Fair or unfair, every athlete knows that he/she is responsible for what goes into the athlete’s body, whether the juicing was intentional or not.

The same rule applies to companies who use staffing agencies.

When workers are deemed to be joint employees, both the staffing agency and the company that benefits from the services are responsible for failures to follow employment law. It doesn’t matter who made the mistake.

Under the FLSA, for example, employers must pay non-exempt employees a minimum wage, must pay for all hours worked, must pay overtime, and must properly calculate overtime rates. Sometimes this is hard. Two traps that ensnare even the most sophisticated employers are the challenge of accounting for off-the-clock work (checking email by cell phone, for example), and calculating the base hourly rate when there are bonuses and other forms of compensation provided.

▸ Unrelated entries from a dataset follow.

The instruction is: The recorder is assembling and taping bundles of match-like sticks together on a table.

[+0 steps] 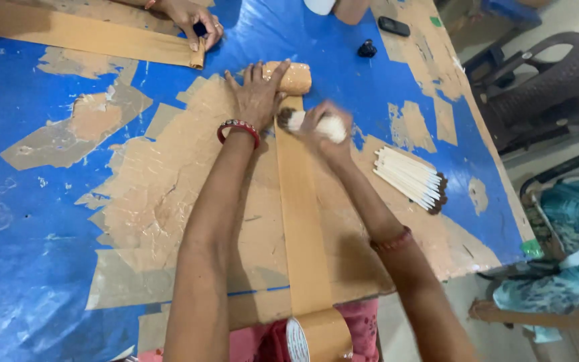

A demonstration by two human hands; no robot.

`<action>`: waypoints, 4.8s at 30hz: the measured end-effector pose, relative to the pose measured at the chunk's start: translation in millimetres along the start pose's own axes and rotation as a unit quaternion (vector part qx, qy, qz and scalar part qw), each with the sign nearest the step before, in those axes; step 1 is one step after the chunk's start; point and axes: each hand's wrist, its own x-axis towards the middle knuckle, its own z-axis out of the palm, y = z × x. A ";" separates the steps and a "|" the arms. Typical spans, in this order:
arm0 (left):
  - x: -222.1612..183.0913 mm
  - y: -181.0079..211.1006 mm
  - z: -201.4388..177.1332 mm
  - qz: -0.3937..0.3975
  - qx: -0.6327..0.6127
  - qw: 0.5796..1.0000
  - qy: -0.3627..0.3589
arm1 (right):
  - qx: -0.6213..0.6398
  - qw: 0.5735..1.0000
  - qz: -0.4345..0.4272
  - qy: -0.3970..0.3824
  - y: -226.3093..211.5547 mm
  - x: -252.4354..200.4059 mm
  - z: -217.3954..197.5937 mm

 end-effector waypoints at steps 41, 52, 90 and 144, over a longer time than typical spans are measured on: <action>0.3 2.8 -0.9 0.000 -0.011 1.000 -0.007 | -0.099 0.971 -0.176 0.131 39.4 66.0 44.9; -1.8 -1.5 6.8 -0.006 -0.011 1.000 -0.003 | -0.102 0.983 -0.096 0.121 69.5 9.7 4.9; 1.3 -2.7 16.3 0.013 -0.007 0.999 0.032 | 0.104 0.976 0.159 0.102 24.8 -85.6 -18.7; -1.0 -6.1 10.5 0.028 0.011 0.999 0.031 | -0.029 1.000 -0.003 0.008 -24.2 -144.3 4.4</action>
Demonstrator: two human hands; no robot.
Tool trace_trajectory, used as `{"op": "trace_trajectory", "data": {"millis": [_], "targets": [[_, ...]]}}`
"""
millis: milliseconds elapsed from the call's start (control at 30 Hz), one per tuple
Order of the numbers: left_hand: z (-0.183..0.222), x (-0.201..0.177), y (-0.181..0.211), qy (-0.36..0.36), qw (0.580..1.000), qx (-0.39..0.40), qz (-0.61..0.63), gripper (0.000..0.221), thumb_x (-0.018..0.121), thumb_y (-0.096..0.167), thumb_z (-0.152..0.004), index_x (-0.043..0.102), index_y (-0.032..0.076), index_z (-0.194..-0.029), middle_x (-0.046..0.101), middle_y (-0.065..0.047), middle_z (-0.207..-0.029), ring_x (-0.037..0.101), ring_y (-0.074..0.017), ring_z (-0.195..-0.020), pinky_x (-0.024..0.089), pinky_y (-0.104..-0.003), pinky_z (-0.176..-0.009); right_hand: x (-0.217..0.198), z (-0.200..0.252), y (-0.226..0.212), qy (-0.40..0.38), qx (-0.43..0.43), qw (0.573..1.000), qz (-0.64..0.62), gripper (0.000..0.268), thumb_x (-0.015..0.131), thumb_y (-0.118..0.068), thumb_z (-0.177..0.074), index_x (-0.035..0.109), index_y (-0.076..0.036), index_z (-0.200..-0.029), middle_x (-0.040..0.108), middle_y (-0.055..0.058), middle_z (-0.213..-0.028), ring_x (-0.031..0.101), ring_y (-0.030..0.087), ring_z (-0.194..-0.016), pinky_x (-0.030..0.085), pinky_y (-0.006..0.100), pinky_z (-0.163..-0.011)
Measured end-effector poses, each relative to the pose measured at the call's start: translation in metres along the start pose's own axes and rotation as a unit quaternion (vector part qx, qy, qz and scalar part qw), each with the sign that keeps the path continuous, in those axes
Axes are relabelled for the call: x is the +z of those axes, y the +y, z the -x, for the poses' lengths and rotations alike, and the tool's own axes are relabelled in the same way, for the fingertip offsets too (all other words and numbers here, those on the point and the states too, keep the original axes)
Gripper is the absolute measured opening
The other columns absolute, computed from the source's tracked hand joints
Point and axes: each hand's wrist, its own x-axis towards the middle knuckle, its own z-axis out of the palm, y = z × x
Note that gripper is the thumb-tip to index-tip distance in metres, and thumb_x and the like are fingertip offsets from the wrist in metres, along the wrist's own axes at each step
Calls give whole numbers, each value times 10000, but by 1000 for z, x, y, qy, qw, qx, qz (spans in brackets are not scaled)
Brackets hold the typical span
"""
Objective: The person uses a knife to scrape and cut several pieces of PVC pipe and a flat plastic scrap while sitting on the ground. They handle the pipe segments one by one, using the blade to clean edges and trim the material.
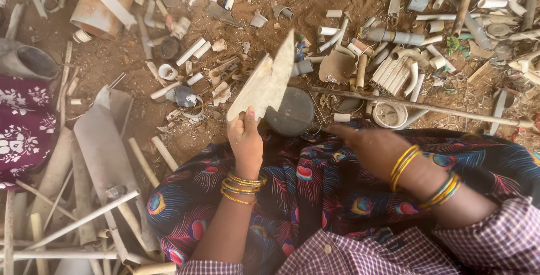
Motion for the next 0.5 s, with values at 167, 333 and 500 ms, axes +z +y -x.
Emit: {"op": "trace_trajectory", "data": {"millis": [167,333,500], "targets": [[-6,3,-5,6,1000,-2,-3,325,527,187,-1086,646,-77,-939,651,-40,-905,568,-66,-830,563,-274,-838,2,-4,13,-24,0,1000,-14,543,525,-222,-986,401,-296,-1509,756,146,-981,754,335,-854,605,473,-736],[-4,2,-4,1,1000,5,-6,306,524,182,-1060,624,-65,-909,647,-21,-865,569,-54,-802,572,-278,-821,5,-5,15,7,52,998,-22,499,505,-257,-1004,423,-276,-1495,761,146,-907,757,353,-793,613,479,-727],[-3,3,-5,-6,999,-2,-36,344,532,178,-1084,605,-69,-855,607,-28,-800,529,-58,-756,571,-291,-807,1,-5,9,30,9,999,18,537,512,-197,-978,424,-248,-1505,752,178,-875,741,365,-797,594,497,-730]]}}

Joint employment means joint liability. If the staffing agency responsible for paying employees makes an error, both companies are on the hook. That means a company can be responsible for hundreds of thousands of dollars in damages  — including back pay, attorneys’ fees, and liquidated damages — for errors it had no control over.

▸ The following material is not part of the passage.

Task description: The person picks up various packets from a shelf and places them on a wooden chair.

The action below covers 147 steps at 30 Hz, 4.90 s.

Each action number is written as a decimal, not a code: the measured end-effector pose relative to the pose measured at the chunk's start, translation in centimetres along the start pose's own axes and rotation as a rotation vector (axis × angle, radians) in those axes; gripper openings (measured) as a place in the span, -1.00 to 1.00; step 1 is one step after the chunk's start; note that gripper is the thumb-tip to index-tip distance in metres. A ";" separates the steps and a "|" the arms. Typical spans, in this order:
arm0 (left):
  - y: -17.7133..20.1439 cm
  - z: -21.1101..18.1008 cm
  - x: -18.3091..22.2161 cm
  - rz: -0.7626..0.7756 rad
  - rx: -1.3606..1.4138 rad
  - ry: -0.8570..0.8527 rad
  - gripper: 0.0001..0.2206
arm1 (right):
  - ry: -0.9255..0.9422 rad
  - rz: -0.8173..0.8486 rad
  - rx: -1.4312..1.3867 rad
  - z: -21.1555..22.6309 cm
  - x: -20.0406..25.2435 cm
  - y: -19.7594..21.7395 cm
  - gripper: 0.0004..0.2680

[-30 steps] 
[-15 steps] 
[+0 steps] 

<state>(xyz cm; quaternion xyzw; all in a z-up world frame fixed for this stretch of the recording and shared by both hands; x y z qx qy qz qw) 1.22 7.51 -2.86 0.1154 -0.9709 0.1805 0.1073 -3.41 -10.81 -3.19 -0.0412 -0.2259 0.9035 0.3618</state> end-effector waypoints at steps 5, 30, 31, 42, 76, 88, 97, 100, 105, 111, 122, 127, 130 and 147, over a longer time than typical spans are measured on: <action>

When the potential exists for a finding of joint employment, be careful when selecting  vendors who supply workers. Here are three tips:

  1. Be sure any vendors who supply workers are reputable, competent, professional, and reliable. (Four tips in one! you’ll thank me later)
  2. Be sure they stand behind their obligations with a suitable (and specific) indemnity clause.
  3. Be sure they are sufficiently insured.

Remember, under the FLSA (and many other laws), your company may be jointly liable for a staffing agency’s mistakes — even if you had no control over their pay practices.

Using staffing agency workers is like taking a performance supplement. It may enhance the bottom line and improve overall performance, but any funny business is your responsibility.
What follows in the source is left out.